Hypertrophy of the myocardium in response to pressure or volume overload elicits a change in myofibrillar protein content as a result of changes in both transcriptional and translational regulation of gene expression. Hemodynamic overload caused by aortic constriction produced changes in the expression of the two isoforms of myosin heavy chain (MHC) with a 319% increase in beta-MHC mRNA and a 54% decrease in alpha-MHC mRNA (P < 0.01). Cardiac unloading as a result of heterotopic transplantation resulted in a decrease in cardiac mass and a similar shift in MHC isoform expression. In this study. We investigated cardiac gene transcription to understand how different hemodynamic stimuli produce similar cardiac phenotypes.

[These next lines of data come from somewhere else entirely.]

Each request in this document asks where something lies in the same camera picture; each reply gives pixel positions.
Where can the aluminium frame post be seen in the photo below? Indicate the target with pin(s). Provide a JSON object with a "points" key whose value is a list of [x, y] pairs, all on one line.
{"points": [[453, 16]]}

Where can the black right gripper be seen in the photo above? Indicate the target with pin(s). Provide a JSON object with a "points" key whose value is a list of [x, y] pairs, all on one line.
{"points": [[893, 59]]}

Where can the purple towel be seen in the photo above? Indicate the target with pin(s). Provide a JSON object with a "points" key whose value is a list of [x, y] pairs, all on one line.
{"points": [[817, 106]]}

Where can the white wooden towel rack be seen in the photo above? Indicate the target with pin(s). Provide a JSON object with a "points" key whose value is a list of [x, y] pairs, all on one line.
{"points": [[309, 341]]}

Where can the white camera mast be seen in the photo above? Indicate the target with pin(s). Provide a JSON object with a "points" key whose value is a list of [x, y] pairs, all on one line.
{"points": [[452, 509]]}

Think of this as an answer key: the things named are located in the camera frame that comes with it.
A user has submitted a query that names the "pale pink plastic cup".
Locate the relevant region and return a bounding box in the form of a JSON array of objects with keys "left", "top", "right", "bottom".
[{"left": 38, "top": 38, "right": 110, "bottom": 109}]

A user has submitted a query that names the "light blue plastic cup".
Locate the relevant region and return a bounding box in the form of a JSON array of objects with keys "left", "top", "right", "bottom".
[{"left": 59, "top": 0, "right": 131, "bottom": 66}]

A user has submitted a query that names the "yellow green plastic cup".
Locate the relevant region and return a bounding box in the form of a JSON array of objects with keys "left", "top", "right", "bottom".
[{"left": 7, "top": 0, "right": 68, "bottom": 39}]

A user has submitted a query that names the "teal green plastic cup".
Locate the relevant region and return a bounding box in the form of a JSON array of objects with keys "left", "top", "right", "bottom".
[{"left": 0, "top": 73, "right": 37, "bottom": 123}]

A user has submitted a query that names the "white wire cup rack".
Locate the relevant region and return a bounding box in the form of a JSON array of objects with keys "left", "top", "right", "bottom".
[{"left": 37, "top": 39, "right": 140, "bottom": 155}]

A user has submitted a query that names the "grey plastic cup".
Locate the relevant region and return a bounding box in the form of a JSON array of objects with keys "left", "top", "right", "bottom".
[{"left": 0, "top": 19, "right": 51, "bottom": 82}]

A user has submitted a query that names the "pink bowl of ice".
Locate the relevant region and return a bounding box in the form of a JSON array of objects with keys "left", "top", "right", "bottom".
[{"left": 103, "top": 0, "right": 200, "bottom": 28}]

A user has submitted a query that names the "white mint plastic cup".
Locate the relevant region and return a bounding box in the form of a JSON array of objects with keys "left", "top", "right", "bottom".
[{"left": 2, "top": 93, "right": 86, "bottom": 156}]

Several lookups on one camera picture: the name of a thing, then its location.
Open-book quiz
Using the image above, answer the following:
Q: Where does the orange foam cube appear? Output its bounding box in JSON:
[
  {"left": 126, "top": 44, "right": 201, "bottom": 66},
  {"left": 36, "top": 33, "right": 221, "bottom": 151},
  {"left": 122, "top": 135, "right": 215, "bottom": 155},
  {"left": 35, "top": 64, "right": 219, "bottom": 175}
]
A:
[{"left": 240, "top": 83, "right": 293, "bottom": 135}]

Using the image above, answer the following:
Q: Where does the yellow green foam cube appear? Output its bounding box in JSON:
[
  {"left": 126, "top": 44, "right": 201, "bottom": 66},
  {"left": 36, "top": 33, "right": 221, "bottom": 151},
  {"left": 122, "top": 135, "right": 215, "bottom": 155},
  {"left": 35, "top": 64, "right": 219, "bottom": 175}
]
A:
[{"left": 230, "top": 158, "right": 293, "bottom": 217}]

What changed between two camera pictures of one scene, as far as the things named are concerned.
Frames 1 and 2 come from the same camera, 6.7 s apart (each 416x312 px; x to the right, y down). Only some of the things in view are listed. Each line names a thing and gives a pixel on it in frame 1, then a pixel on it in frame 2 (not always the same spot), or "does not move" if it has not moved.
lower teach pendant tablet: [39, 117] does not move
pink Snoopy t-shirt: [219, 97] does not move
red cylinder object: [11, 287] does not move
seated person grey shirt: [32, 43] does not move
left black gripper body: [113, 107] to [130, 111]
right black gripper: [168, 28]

We studied the in vivo activity of the alpha-MHC promoter (-2564 to +421 bp of the transcriptional start site) by directly injecting a recombinant expression plasmid (pAM3LUC) into the ventricular tissue of coarctated animals as well as into the unloaded heterotopic transplanted heart. When expressed as a function of the activity of a constitutively active viral promoter (pSVCAT), pAM3LUC activities were 18.4 +/- 2.9, 24.6 +/- 2.6, and 25.0 +/- 4.5 (x10(4)) luciferase/chloramphenicol acetyltransferase units in the hypertrophied ventricles of 2-, 3-, and 7-day coarctated animals, respectively. These values were not statistically different from pAM3LUC activity in control hearts of sham operated animals even though alpha-MHC mRNA content was decreased by 54% in the hypertrophied myocardium. This disparity between transcriptional activity and mRNA content suggests that alpha-MHC expression in the hypertrophic ventricle is in part regulated by a posttranscriptional mechanism. In contrast, alpha-MHC promoter activity in the unloaded transplanted hearts decreased significantly by 37% compared to control working hearts and suggests that a transcriptional mechanism of regulation of the alpha-MHC gene may account for the phenotypic expression observed in the unloaded myocardium.